Segment Start: Entries shown

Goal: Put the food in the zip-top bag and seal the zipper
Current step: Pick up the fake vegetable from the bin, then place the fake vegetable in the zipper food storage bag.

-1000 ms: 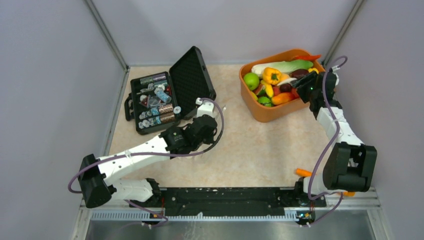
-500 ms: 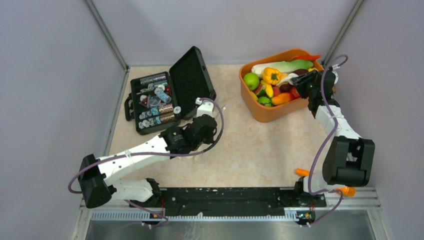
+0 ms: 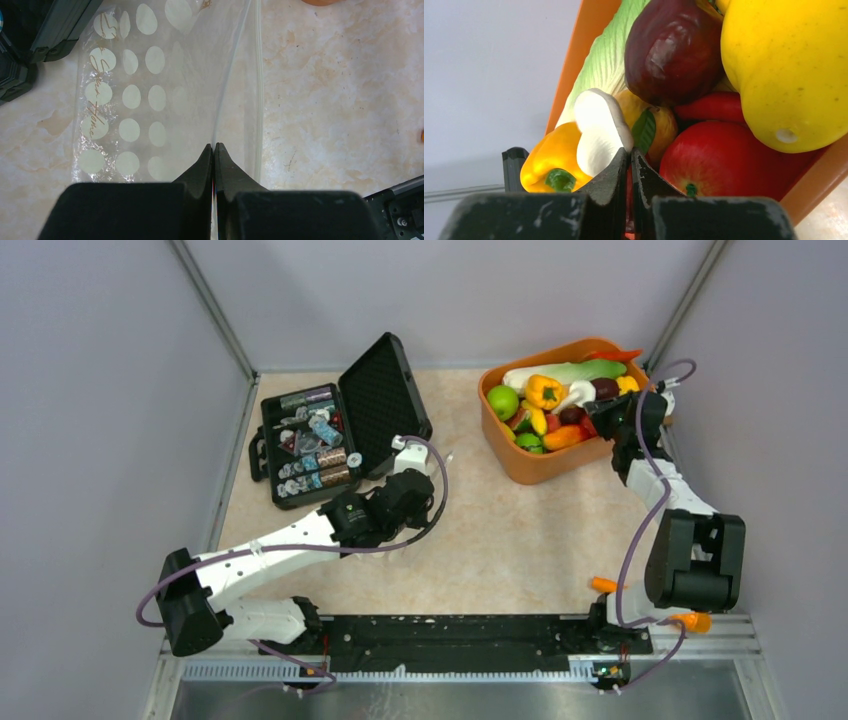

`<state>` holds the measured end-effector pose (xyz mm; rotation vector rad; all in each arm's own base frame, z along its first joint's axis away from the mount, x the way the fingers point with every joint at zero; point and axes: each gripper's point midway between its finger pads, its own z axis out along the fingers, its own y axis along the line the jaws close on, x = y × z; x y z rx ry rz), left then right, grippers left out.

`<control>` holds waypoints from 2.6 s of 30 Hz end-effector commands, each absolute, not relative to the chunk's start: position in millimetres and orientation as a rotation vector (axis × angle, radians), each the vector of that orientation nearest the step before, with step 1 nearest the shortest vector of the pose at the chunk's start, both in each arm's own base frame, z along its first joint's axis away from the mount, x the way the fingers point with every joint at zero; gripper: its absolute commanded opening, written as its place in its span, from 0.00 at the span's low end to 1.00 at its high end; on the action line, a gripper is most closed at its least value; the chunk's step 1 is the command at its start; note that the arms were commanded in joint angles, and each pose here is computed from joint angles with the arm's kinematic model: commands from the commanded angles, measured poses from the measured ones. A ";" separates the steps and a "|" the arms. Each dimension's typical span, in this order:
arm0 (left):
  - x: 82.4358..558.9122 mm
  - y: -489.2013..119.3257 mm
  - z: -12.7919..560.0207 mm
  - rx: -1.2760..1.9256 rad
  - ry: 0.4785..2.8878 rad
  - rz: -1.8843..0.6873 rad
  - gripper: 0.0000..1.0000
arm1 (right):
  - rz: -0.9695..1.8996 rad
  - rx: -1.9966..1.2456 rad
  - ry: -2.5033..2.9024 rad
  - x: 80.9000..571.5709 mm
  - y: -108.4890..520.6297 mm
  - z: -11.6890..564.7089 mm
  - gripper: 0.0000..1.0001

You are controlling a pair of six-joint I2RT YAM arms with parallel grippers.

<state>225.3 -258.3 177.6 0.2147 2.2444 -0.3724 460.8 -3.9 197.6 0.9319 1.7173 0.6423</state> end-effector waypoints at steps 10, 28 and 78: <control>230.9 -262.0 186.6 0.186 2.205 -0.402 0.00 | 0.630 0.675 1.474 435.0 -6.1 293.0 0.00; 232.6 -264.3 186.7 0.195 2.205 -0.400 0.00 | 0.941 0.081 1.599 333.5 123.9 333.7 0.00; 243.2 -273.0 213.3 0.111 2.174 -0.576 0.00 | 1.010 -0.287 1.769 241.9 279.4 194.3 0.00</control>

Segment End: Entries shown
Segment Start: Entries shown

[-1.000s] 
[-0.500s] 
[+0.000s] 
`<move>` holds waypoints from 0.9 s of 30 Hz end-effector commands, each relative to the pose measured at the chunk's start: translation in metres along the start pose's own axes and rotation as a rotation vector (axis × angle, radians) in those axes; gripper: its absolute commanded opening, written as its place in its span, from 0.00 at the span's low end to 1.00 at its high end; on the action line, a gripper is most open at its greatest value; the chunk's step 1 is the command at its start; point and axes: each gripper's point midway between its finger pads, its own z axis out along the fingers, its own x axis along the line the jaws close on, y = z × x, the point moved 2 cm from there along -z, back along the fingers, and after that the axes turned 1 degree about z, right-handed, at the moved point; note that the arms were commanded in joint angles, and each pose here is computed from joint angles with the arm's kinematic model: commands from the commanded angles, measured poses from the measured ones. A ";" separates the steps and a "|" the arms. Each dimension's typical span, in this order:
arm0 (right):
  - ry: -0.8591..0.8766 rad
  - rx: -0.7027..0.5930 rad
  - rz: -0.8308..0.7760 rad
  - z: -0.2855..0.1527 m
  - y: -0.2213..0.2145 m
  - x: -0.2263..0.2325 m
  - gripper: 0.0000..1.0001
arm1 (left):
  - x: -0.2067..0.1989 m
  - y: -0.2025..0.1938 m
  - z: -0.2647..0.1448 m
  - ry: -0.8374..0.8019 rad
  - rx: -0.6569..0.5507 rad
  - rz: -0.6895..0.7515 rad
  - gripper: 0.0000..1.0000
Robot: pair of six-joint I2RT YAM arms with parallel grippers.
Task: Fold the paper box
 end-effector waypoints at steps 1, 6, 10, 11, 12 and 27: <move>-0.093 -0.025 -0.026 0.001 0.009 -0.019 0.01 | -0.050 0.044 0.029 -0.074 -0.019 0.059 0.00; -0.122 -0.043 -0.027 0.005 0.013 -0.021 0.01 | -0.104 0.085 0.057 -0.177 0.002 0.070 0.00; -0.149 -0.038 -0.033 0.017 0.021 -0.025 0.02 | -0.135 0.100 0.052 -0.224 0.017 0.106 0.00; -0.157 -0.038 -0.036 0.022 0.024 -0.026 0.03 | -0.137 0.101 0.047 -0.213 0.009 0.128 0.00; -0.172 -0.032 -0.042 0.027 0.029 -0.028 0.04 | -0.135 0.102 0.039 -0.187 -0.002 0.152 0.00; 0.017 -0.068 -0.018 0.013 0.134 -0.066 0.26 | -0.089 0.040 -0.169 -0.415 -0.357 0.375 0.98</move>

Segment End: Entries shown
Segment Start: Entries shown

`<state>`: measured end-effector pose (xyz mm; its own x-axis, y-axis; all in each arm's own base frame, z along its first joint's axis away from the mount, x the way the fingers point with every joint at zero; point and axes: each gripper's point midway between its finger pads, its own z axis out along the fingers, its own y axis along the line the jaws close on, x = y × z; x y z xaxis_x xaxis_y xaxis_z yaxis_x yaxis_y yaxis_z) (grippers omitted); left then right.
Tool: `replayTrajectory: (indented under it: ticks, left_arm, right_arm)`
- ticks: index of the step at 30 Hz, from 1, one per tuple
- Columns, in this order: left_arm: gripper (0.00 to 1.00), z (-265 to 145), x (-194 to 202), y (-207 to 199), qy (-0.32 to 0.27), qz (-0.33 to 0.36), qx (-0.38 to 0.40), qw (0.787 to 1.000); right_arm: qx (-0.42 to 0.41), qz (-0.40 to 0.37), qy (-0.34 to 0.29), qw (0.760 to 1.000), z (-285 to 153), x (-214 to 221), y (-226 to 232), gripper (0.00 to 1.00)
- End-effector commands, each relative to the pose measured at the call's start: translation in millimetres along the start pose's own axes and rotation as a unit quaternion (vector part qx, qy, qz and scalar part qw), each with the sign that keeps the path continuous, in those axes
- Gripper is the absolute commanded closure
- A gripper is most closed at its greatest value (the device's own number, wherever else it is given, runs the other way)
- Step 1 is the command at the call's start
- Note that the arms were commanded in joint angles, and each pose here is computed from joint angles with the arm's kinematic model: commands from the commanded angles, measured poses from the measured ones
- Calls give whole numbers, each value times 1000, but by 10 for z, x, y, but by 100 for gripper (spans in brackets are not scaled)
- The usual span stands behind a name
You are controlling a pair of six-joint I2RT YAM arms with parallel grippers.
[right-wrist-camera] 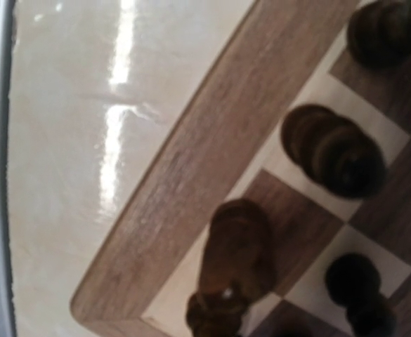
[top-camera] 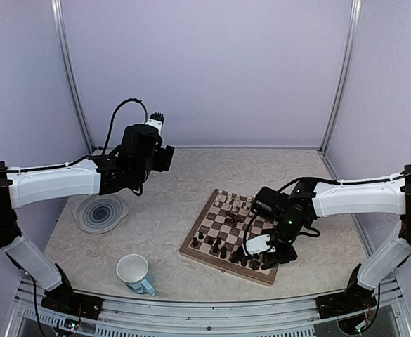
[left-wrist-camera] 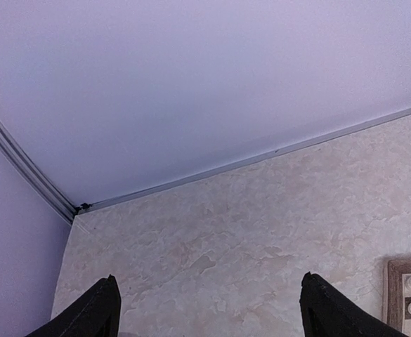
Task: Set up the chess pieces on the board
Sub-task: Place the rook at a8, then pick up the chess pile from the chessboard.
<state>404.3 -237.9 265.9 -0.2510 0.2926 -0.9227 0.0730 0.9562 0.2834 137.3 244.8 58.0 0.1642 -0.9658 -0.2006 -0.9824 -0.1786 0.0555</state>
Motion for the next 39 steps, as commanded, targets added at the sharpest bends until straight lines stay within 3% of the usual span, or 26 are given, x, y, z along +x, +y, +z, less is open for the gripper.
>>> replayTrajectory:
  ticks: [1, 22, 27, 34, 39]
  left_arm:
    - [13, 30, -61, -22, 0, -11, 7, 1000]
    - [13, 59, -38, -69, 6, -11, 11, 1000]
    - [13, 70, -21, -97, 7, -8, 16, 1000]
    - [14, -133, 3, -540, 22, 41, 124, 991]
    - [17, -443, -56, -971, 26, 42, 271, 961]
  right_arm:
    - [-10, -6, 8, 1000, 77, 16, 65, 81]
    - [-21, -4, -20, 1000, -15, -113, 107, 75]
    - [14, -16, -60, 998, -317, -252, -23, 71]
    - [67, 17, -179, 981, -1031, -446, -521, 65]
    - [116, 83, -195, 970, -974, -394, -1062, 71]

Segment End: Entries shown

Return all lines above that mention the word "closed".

`<control>` holds waypoints from 2.6 s of 30 Hz end-effector commands, each absolute, not relative to the chunk's start: position in millimetres and orientation as a rotation vector (axis × angle, radians), each the vector of that orientation nearest the step before, with step 1 nearest the shortest vector of the pose at the chunk's start, both in each arm's own base frame, z along its first joint's axis away from the mount, x the way the fingers point with every joint at zero; gripper: its absolute commanded opening, written as its place in its span, from 0.00 at the span's low end to 1.00 at its high end; on the action line, a gripper is most closed at its least value; the chunk's step 1 is the command at its start; note that the arms were commanded in joint angles, and each pose here is computed from joint angles with the arm's kinematic model: commands from the commanded angles, measured poses from the measured ones. A ";" separates the steps and a "|" the arms. Each dimension's typical span, in this order:
- A gripper is most closed at its greatest value (the device's own number, wherever else it is given, runs the other way)

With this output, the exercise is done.